Viendo la que está cayendo y cómo nos lo tomamos por estas tierras, cualquier observador sensato daría por bueno aquel refrán que reza que no hay peor ciego que el que no quiere ver. Venimos de dos años pasados en los que cualquier subida de la curva de contagios nos llevaba de inmediato a establecer medidas que iban desde el confinamiento, al uso obligatorio de mascarillas, o al cierre de determinadas actividades.
Aún los chinos, que no andan cortos de personal, confinan ciudades clave en su economía, como Shanghai, que tiene más de la mitad de la población de toda España, cuando suben los contagios, aumentan las hospitalizaciones y las muertes. Pero aquí no. Aquí, lo que ayer era negro, es hoy blanco y resplandeciente.

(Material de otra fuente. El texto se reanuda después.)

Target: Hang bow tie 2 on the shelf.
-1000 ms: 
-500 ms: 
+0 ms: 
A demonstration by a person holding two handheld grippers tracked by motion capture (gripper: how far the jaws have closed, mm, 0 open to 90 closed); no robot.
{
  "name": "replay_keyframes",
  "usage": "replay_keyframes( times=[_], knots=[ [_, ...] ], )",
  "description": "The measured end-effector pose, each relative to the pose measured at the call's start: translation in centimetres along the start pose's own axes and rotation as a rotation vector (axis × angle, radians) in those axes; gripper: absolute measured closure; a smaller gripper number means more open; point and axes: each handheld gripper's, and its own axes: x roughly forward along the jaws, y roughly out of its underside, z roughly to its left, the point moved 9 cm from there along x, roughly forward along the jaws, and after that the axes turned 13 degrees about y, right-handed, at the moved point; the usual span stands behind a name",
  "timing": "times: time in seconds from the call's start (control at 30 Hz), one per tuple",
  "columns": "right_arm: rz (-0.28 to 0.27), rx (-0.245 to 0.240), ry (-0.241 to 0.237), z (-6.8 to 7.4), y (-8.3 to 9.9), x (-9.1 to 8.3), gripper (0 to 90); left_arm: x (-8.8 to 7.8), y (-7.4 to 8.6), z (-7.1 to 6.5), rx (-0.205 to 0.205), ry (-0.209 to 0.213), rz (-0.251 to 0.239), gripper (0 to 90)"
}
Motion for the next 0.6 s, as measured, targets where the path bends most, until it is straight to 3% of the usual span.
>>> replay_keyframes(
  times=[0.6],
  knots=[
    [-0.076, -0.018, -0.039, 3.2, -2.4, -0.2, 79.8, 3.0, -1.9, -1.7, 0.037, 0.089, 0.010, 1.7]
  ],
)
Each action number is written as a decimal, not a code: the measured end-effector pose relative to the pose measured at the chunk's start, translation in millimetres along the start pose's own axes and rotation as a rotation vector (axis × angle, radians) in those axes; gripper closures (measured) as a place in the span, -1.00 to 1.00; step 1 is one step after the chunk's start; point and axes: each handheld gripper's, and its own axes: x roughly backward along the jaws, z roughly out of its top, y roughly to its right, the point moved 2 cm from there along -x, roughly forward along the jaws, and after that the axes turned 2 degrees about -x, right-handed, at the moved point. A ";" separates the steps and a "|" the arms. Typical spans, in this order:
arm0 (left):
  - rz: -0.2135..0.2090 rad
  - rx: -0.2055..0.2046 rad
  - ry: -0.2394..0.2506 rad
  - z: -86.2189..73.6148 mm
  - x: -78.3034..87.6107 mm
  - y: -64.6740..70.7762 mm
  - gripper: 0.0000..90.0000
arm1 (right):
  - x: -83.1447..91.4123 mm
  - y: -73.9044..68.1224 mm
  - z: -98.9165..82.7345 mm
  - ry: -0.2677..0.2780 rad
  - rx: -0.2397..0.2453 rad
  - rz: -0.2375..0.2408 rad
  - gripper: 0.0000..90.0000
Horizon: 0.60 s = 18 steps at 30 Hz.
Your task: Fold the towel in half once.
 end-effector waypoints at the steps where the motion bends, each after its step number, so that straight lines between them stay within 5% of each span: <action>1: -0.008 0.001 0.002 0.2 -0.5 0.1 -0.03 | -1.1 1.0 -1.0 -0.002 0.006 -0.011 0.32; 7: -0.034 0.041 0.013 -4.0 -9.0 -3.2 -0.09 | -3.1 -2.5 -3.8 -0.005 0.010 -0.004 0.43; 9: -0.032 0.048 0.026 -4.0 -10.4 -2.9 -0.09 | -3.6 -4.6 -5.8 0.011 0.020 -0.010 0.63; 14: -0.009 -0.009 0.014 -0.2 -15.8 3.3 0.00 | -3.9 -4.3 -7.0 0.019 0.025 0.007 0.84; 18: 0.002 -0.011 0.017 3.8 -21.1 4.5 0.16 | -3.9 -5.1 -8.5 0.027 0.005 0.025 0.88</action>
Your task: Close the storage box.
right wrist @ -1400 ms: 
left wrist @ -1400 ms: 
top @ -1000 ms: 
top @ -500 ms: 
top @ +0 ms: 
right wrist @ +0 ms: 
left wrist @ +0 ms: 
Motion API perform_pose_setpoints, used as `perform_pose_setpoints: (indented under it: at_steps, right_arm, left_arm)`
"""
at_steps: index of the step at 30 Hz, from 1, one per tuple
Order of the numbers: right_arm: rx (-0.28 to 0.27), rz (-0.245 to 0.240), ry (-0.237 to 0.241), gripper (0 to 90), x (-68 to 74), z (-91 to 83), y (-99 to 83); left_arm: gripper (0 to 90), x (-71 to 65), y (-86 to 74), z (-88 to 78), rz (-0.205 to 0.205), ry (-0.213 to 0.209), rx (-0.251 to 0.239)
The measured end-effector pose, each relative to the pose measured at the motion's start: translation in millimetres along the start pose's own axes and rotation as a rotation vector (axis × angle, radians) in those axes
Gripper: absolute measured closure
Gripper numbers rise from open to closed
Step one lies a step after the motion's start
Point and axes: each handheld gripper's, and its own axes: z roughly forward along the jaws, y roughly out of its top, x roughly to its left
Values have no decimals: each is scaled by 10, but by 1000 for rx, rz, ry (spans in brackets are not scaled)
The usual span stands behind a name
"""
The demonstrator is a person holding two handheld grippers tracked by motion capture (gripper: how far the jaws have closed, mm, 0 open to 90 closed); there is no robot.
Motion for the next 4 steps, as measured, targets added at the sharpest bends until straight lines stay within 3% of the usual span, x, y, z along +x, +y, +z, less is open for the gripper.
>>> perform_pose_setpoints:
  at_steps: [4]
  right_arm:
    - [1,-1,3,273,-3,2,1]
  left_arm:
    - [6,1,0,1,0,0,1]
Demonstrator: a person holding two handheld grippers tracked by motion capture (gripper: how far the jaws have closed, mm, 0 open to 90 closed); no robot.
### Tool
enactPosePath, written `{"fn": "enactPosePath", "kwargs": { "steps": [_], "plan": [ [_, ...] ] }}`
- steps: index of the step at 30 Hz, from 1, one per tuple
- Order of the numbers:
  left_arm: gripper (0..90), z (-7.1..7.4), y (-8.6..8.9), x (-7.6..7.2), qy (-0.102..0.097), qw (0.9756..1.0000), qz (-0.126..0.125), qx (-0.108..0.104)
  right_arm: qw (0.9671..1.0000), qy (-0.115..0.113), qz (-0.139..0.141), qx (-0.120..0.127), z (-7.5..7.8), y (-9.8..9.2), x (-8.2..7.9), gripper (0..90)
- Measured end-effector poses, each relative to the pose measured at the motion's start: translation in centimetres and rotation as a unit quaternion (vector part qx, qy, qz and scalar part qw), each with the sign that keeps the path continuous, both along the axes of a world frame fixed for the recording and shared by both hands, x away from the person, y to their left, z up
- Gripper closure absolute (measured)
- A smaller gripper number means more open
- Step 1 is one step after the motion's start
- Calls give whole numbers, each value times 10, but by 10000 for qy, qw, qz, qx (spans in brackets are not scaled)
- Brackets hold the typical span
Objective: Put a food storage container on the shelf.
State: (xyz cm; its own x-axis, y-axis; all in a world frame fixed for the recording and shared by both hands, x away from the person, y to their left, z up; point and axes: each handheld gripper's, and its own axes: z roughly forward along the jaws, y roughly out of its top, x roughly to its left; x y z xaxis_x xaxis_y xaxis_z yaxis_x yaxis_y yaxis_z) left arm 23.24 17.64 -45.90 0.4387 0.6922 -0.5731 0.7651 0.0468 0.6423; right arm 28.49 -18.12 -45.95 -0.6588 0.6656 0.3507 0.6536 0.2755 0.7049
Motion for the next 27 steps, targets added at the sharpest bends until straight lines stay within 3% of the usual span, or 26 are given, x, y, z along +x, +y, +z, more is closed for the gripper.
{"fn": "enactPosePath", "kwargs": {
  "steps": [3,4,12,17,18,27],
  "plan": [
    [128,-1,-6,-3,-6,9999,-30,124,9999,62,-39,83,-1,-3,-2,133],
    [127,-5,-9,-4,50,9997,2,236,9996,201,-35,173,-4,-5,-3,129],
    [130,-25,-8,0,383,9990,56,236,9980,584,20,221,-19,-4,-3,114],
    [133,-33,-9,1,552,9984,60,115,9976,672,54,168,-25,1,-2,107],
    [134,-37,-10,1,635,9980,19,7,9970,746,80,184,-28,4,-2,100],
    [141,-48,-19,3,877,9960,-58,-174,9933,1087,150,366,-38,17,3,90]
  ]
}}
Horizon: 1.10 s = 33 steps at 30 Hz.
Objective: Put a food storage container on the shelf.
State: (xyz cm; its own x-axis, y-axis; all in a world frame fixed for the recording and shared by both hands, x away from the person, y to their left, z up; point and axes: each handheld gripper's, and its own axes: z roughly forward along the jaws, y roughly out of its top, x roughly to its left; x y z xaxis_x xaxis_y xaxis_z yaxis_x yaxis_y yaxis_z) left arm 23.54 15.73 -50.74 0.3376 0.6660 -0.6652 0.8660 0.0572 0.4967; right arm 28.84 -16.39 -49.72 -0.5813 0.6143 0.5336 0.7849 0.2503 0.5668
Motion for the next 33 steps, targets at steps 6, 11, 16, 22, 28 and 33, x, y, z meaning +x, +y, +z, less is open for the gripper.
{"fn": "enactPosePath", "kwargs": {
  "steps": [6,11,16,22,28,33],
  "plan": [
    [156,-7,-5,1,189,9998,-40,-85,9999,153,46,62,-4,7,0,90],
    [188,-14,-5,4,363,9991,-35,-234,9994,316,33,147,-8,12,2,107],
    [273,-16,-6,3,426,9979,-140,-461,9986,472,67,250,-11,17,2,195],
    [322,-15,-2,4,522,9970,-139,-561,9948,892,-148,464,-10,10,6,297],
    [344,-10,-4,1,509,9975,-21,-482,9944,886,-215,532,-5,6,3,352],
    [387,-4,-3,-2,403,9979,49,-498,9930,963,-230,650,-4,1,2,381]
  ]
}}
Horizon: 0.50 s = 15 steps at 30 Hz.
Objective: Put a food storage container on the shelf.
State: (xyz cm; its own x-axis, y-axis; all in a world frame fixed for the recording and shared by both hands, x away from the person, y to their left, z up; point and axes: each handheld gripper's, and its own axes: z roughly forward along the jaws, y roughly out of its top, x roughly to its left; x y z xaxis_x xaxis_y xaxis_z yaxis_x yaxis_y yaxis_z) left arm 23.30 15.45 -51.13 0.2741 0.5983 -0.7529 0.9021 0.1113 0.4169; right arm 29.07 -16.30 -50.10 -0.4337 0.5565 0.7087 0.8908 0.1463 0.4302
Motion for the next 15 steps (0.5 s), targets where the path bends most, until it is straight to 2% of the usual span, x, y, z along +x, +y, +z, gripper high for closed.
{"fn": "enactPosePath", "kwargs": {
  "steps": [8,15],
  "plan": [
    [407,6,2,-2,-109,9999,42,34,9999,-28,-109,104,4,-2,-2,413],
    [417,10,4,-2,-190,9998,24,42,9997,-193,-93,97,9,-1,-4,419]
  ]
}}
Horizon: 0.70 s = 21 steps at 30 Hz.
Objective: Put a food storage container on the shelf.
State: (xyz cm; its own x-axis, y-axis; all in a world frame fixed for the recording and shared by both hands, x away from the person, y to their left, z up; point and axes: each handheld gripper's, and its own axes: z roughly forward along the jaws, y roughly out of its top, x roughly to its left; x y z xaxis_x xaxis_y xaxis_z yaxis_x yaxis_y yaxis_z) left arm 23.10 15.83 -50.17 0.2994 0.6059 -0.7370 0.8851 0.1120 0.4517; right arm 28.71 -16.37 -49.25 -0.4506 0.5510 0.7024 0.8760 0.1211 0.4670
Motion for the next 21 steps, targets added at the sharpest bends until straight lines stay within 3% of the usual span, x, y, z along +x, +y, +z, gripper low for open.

Si alguien hoy se siente mal que vaya a la farmacia, compre un test y se lo haga, pero por favor, no colapse el sistema sanitario. Puede llamar a un teléfono gratuito, línea 900, en el que le informarán de que los protocolos han cambiado, no tiene que ir al médico, puede ir a trabajar, a estudiar, salir a la calle, tomar un medio de transporte masificado y, eso sí, procure ponerse mascarilla y guardar algo de distancia.
Si se siente muy mal, con altas fiebres persistentes, o si no le llega el aire, entonces sí, vaya a un centro médico antes de caer redondo. Por lo demás, vida normal. Esto es a lo que llaman “gripalización”. Si intentas conseguir cita telefónica (no te digo cita presencial) con tu médico, la primera cita disponible que aparece es para dentro de dos semanas, al menos en Madrid. Si quieres que te rellenen una baja, olvídate. No me extraña que los médicos vayan a la huelga.
Si tienes más de 60 años parece que lo tienes peor y entonces te tomarán el teléfono por si alguien tiene un rato para llamarte, pero es simplemente un gesto de cortesía. No esperes la llamada, porque todo el mundo está demasiado ocupado y el colapso sanitario amenaza de nuevo.
Por obra y gracia de la famosa gripalización, la vuelta a la normalidad, no a la nueva, a la de siempre, es un hecho que nos han inculcado. Porque queremos normalidad y no queremos que nos cuenten, no queremos ver, cualquier otra posibilidad. Nos han convencido de que gracias a las vacunas la Covid ya no es tan grave, es muy leve.
En muchos casos es cierto, pero las cifras siguen siendo alarmantes: Más de 105.000 contagios en la última semana, 455 muertes, una incidencia de 843 casos por cada 100.000 habitantes en mayores de 60 años y muchas comunidades por encima de 1000. Desde luego, si no formamos parte de esas 455 personas fallecidas, cualquier otra situación me parecerá leve, pero de leve esto no tiene nada.
La pandemia parece que sí ha servido, cuando menos, para domesticarnos, para dirigir nuestras vidas, gobernando nuestros miedos y utilizando nuestros intereses, nuestras necesidades, nuestras pasiones, buenas y malas. Ha servido para que aceptemos sin crítica alguna cuantas medidas restrictivas quieran imponernos.
Y no me refiero a que esa domesticación la planifiquen los gobiernos, o no tan sólo los gobiernos. Las cúpulas económicas y las direcciones de todo tipo de organizaciones han aprendido a sacar beneficios y asentarse en el poder utilizando la cultura de indignación y adocenamiento que nos trajo la pandemia.
Hay quienes nos alertan de que estamos ante la ola invisible, porque nadie la quiere ver, ni en los gobiernos, ni en las empresas, ni en la sociedad. Toda una parábola, de que vemos sólo lo que queremos ver y nadie nos hará ver otra cosa. Toda una demostración de que seguimos poniendo nuestras ambiciones y nuestras pasiones, por encima de nuestros intereses y necesidades reales. Por encima de nuestras vidas si es necesario.